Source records
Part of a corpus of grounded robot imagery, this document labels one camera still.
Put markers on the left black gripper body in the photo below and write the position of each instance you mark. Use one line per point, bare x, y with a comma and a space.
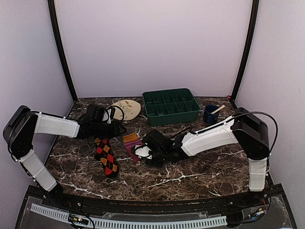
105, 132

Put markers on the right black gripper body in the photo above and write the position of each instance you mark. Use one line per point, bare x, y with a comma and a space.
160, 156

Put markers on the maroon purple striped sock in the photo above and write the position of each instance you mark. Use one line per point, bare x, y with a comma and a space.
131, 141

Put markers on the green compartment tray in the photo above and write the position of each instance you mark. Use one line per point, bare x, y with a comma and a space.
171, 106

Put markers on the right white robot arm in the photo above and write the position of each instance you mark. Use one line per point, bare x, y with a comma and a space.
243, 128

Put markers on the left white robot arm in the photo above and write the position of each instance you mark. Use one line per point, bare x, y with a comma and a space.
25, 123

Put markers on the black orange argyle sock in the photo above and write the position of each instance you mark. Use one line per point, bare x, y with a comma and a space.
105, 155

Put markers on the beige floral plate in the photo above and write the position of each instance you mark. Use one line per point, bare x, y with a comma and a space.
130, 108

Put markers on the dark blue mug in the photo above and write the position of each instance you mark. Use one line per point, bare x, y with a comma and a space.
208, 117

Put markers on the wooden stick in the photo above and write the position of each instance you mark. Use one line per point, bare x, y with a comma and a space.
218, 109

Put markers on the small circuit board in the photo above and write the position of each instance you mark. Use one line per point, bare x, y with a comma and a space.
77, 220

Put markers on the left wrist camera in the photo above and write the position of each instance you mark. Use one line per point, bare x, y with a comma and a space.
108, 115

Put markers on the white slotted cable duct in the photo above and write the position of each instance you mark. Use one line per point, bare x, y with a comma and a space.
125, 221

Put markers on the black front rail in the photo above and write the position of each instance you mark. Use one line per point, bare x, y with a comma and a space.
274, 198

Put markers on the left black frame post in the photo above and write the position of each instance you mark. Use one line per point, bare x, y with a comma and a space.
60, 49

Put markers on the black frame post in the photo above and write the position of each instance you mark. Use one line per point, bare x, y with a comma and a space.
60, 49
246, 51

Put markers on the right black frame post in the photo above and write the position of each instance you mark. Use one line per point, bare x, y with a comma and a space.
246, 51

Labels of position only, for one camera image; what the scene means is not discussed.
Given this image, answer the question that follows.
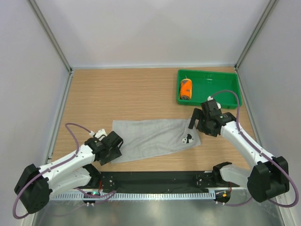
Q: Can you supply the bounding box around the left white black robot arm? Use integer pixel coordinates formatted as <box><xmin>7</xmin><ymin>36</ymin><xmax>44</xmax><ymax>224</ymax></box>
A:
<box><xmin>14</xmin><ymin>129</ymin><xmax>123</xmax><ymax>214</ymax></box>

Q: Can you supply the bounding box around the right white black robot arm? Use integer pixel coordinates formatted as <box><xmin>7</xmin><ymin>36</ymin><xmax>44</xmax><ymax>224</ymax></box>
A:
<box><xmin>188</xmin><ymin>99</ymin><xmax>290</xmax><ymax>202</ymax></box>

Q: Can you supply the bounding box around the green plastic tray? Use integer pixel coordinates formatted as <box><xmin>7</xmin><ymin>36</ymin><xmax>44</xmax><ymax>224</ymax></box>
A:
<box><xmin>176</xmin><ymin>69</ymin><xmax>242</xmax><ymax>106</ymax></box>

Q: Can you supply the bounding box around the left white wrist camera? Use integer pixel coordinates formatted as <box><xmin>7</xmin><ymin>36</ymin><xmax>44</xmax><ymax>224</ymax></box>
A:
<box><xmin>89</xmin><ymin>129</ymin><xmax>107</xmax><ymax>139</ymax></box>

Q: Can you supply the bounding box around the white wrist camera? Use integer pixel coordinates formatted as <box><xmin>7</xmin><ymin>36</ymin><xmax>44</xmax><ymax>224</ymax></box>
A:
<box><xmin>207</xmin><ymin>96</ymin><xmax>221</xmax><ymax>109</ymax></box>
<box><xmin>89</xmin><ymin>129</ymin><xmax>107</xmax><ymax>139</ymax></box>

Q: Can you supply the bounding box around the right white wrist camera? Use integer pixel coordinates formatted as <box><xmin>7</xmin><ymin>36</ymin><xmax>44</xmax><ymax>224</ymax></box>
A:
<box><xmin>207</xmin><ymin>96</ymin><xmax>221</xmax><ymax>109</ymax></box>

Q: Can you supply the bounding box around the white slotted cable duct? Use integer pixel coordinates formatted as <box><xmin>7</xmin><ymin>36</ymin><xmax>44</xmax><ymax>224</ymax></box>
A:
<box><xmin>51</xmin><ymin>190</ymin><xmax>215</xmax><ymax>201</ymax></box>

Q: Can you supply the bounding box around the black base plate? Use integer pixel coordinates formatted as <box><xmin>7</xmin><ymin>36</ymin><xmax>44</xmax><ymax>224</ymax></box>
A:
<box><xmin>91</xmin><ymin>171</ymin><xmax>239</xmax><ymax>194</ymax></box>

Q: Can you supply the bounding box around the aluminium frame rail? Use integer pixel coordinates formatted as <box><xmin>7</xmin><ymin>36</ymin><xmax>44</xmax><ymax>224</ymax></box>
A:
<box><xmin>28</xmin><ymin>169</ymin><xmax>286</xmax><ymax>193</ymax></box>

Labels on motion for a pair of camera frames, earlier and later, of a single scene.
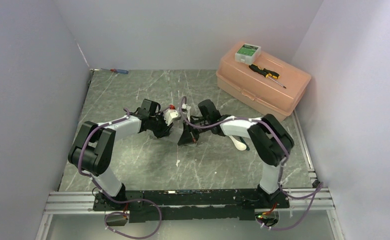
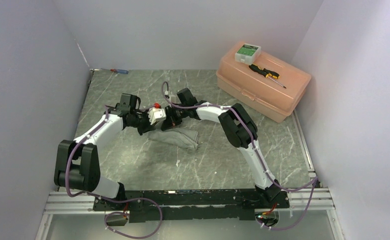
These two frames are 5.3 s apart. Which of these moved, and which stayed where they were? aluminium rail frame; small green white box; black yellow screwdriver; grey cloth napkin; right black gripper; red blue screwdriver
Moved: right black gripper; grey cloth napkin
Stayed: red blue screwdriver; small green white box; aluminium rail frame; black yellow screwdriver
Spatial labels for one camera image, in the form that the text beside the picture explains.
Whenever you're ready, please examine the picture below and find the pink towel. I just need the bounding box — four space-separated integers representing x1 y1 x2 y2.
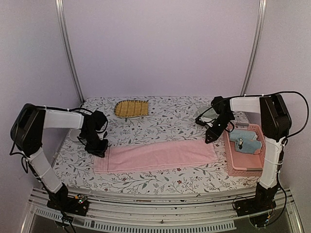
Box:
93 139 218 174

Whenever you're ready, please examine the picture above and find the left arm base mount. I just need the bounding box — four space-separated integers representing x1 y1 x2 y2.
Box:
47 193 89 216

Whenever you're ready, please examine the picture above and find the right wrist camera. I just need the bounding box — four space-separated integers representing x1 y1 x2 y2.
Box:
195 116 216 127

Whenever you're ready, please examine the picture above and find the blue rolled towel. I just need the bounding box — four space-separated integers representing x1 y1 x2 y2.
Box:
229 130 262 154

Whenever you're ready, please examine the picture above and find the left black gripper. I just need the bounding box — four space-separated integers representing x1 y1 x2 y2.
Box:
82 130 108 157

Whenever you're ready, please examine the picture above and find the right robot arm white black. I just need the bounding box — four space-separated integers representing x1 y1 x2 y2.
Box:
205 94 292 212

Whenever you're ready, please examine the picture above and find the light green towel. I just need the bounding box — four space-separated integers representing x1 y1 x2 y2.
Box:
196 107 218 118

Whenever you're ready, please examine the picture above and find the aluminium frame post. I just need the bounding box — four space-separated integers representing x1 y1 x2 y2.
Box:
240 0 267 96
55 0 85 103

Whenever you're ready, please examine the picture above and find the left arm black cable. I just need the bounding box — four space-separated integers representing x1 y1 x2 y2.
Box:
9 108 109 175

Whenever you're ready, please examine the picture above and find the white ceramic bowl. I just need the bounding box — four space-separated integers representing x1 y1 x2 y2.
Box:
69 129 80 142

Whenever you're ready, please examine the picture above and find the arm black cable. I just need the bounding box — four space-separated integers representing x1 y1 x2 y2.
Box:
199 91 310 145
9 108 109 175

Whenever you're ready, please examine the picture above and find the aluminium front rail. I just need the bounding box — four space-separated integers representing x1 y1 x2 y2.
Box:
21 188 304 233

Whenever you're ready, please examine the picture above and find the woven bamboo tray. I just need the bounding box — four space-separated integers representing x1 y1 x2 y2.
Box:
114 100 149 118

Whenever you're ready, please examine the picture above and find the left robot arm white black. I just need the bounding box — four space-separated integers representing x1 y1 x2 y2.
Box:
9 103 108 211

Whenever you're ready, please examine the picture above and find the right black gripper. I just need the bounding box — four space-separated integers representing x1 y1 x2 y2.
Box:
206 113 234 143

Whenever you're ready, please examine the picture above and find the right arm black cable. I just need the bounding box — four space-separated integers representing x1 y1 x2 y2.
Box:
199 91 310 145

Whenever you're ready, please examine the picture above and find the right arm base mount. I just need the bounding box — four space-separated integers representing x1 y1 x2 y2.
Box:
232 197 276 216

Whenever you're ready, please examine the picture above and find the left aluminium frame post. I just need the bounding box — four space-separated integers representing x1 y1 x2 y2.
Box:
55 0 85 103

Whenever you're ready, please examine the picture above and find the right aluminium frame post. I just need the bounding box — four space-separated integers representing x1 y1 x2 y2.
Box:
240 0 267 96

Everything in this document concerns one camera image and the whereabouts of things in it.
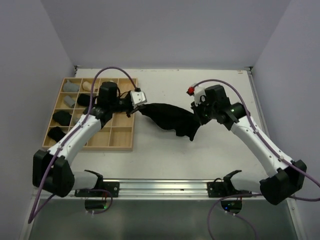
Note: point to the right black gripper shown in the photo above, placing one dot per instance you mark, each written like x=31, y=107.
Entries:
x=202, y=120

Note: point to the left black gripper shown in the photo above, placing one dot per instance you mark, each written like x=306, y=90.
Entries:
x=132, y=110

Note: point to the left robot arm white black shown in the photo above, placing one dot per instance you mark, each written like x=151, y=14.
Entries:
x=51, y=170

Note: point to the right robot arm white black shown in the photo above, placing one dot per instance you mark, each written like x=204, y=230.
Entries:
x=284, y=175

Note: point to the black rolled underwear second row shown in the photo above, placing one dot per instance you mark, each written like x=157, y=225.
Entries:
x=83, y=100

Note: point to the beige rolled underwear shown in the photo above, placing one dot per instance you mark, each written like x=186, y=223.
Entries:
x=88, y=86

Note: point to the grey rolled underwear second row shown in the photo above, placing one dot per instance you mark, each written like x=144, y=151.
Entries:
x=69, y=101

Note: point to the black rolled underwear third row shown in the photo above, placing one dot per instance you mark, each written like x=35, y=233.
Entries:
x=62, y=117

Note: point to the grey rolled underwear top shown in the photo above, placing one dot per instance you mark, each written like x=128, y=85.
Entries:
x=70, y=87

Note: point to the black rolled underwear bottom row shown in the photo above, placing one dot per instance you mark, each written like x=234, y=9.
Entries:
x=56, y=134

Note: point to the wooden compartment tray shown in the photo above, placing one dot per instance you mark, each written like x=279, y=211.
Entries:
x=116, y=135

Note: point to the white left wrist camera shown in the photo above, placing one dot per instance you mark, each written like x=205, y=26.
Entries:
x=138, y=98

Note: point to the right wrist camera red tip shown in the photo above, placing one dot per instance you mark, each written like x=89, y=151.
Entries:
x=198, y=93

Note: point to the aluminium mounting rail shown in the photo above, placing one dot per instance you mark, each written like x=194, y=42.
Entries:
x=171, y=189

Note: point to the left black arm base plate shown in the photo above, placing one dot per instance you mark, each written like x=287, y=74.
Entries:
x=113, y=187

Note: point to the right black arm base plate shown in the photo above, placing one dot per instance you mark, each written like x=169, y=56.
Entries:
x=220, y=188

** What is required **
Search the entries for the string "scene" and collect each line that has it.

** Answer below **
Labels of position only, for one camera image; what the scene means is not discussed.
Labels on motion for a pair of camera frames, earlier and later, of a single scene.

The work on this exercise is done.